[Recorded data]
————————

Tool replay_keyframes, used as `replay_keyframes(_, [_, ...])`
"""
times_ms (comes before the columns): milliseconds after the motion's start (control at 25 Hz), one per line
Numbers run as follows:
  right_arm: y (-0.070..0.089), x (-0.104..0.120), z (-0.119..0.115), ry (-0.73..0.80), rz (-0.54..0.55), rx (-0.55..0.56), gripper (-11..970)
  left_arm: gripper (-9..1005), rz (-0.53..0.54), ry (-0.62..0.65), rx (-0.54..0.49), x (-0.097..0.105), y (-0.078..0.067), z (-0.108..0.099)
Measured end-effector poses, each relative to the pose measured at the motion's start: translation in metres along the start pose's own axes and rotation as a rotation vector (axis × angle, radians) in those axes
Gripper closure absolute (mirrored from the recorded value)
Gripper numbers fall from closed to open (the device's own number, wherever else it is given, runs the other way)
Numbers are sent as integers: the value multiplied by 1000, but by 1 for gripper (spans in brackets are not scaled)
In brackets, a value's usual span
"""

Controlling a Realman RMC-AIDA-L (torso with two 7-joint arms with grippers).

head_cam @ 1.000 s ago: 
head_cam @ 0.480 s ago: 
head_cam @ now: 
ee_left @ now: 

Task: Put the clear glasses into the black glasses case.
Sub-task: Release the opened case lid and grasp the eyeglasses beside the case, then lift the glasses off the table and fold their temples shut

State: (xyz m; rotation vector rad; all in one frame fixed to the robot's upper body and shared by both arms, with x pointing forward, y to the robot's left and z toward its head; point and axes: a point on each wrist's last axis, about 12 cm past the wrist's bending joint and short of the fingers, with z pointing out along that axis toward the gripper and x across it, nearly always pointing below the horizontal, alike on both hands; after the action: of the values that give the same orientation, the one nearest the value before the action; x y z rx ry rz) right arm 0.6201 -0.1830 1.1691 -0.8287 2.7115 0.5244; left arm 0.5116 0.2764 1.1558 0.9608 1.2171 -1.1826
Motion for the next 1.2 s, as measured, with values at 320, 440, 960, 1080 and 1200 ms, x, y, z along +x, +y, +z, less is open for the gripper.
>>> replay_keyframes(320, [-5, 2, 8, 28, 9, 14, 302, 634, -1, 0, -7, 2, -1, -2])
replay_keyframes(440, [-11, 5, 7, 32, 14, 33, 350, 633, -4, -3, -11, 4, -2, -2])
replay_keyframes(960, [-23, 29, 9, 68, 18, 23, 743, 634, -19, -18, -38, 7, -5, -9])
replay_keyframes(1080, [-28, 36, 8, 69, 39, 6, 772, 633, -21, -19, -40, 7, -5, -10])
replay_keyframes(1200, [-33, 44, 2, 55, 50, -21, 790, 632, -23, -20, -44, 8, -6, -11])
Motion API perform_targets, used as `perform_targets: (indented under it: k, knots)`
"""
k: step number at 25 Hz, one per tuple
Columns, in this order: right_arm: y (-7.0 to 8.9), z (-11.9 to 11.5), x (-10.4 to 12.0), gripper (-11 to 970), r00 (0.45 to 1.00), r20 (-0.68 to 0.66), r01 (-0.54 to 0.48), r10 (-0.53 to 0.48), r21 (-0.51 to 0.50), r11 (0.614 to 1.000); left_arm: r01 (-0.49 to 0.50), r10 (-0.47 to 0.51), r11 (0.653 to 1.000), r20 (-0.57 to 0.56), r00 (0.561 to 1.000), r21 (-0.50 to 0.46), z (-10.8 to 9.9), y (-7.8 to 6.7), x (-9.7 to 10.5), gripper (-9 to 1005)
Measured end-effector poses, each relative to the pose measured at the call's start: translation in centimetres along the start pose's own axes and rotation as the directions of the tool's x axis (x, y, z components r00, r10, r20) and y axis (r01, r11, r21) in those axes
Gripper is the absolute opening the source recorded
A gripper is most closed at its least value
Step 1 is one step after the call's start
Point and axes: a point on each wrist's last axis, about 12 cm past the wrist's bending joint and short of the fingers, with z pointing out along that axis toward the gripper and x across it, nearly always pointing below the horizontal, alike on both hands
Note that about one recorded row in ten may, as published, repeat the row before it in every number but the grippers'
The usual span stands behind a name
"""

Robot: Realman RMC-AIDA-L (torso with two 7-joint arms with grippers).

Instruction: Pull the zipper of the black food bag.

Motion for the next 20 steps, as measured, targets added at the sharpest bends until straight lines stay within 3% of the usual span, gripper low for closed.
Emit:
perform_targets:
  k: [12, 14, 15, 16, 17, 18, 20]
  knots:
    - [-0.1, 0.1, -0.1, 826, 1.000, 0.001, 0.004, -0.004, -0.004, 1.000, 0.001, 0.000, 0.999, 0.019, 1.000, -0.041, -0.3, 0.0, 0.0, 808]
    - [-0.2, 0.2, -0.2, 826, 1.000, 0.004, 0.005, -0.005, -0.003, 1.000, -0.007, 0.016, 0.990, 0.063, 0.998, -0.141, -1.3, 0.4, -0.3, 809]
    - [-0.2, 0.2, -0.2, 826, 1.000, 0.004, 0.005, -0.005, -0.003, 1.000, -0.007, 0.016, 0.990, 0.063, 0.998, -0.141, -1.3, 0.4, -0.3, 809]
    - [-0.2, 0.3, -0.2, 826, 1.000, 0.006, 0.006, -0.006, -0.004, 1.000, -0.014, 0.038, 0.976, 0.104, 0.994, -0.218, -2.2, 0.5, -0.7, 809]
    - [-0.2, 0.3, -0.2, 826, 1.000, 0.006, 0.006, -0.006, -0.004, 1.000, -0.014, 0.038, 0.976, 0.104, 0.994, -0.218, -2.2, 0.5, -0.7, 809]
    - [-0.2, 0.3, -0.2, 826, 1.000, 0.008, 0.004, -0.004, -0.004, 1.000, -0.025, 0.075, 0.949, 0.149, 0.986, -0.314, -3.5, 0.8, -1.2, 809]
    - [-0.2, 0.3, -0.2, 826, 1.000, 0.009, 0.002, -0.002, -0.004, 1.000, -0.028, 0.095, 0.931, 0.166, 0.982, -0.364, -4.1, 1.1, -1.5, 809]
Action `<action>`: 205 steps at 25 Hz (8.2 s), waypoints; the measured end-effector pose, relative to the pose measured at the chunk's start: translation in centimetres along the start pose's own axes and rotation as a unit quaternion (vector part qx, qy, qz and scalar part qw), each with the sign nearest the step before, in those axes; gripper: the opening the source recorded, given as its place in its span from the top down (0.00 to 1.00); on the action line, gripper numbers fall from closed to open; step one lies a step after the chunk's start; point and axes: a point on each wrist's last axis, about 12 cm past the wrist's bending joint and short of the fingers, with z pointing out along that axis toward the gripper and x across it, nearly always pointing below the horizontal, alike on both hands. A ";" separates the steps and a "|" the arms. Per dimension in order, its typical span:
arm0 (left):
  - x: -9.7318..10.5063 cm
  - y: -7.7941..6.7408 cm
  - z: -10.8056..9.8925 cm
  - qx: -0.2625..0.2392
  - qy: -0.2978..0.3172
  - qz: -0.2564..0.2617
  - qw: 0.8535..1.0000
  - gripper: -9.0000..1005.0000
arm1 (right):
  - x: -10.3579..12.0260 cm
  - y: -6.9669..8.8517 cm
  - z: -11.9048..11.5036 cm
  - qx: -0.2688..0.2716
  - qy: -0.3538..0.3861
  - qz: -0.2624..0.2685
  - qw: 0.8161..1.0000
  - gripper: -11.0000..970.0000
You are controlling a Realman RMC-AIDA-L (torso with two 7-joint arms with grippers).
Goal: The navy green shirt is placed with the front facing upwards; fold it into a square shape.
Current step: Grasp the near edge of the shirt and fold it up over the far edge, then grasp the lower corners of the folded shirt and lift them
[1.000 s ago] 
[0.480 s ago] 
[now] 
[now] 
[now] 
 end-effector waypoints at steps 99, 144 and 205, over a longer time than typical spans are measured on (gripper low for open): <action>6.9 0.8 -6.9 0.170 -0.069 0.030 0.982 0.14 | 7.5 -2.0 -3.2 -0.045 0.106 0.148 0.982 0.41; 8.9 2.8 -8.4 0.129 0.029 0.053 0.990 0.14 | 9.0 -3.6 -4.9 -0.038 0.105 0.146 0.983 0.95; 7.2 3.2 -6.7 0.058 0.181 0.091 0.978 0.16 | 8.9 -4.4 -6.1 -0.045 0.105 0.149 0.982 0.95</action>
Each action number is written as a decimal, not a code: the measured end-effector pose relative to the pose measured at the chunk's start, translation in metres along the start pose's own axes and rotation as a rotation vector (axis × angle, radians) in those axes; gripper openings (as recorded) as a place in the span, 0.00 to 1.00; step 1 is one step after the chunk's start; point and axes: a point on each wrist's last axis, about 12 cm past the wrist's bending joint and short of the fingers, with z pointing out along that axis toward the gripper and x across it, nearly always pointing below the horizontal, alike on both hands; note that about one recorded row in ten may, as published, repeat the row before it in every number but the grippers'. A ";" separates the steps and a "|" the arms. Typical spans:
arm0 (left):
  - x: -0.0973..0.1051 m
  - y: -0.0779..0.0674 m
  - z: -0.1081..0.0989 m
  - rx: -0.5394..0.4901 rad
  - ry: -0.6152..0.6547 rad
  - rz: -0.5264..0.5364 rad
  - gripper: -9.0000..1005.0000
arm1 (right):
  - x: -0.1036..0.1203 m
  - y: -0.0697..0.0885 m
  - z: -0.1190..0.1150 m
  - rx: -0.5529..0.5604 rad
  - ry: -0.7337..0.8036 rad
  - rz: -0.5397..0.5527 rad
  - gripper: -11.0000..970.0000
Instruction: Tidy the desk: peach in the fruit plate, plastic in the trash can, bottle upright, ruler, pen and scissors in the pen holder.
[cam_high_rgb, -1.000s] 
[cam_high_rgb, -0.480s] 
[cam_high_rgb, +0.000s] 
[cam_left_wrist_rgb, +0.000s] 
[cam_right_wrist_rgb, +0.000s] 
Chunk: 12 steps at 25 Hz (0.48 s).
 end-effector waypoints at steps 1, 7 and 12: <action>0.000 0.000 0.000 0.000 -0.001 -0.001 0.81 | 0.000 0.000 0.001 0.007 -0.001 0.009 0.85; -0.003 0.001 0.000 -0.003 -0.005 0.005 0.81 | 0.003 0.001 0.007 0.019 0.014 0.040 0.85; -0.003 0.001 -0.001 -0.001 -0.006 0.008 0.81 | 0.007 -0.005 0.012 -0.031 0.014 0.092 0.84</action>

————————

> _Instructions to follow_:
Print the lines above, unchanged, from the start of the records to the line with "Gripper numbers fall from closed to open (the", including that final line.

> _Exercise answer_:
Tool replay_keyframes, used as `replay_keyframes(_, [_, ...])`
"""
times_ms (comes before the columns): milliseconds after the motion's start (control at 25 Hz), one per line
Numbers run as follows:
  right_arm: y (-0.070..0.089), x (-0.104..0.120), z (-0.119..0.115), ry (-0.73..0.80), rz (-0.54..0.55), rx (-0.55..0.56), gripper (-11..970)
  left_arm: gripper (-9..1005), rz (-0.53..0.54), ry (-0.62..0.65), rx (-0.54..0.49), x (-0.097..0.105), y (-0.078..0.067), z (-0.108..0.099)
Measured end-effector poses, each relative to the pose measured at the motion's start: translation in metres along the start pose's own axes and rotation as a rotation vector (axis × angle, radians) in those axes
Gripper closure absolute (mirrored from the recorded value)
Gripper numbers fall from closed to open (the device's own number, wherever else it is given, runs the other way)

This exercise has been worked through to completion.